Semus no le contestó. Seguía centrado en Toei.

—Acordamos que lo sacarías de aquí. Te has estado exponiendo sin necesidad, Toei.

—En realidad no, no han podido detectarla porque robo electricidad a todos los vecinos. El consumo se reparte en el barrio y es imposible que nadie se dé cuenta.

—Esa no es la cuestión, chaval. Todos creen que los servidores están en lugar seguro.

—Y lo están.

En ese momento Max sí se sentía capacitado para intervenir.

—Tu sótano no es un lugar seguro. Para empezar, tienes una casa de dos plantas en un edificio de seis, lo que quiere decir que al sótano tienen acceso tus vecinos.

—Hace siglos que creen que la puerta no funciona y que hay ratas. Nadie baja.

Max no podía creerlo. El chico de verdad pensaba que lo tenía todo bajo control.

Iba a ser muy claro con él cuando su madre volvió a tomar la palabra.

—¿Has estado robando a nuestros vecinos?

Aquello, desde la perspectiva de Max, y desde la de cualquier ser humano normal, empezaba a ser demasiado absurdo.

—Mamá, no ha sido casi nada.

—Me mato a trabajar por ti, Toei Park, ¿y me lo pagas avergonzándome así?
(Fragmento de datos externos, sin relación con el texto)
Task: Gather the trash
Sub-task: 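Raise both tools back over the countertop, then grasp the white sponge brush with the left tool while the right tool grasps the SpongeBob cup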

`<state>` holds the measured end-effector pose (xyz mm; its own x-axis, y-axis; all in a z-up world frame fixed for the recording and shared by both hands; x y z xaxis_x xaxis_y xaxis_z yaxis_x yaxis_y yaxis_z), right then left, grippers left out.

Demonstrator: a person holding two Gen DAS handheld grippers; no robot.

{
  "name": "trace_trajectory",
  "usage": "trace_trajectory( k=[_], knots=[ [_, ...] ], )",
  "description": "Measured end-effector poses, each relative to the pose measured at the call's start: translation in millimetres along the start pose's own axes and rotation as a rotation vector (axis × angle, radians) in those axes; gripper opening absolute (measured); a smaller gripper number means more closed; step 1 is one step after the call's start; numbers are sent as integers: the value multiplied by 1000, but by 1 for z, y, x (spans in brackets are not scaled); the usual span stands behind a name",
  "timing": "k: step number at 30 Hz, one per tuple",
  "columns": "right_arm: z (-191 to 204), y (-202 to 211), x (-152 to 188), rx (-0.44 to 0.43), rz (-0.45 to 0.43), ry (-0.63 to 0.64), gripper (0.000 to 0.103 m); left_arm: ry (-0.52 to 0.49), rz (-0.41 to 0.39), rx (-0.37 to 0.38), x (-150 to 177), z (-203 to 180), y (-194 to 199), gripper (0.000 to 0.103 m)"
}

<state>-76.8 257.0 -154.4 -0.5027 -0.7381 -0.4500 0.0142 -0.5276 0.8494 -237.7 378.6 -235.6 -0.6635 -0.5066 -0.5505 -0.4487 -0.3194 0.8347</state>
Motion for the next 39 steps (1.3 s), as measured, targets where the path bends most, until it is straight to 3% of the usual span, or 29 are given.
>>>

No sé qué son exactamente esos servidores, pero los vas a sacar de mi sótano y los vas a llevar lejos de aquí. Tan lejos como puedas. Estoy segura de que tus amigos te ayudarán.

—Mamá, eso no se puede desmontar así como así, yo…

—Tú eres un crío maleducado, desagradecido y muy inteligente. Encontrarás la manera.

Max se fijó en que Semus estaba manipulando su reloj de pulsera.

—No te preocupes por la red —dijo—. Eso está solucionado. Ahora levántate de ahí y haz caso a tu madre. Hay que desmontar todo eso y trasladarlo.

—Me han disparado en el hombro —rezongó el chico—. No puedo hacer esfuerzos.

—¡Eso sí que no te lo consiento! —dijo la madre—. Yo no te he criado para que fueras un ladrón ni un mentiroso. Y mucho menos un vago. Levántate de la cama, coge la llave del sótano y haz lo que tengas que hacer.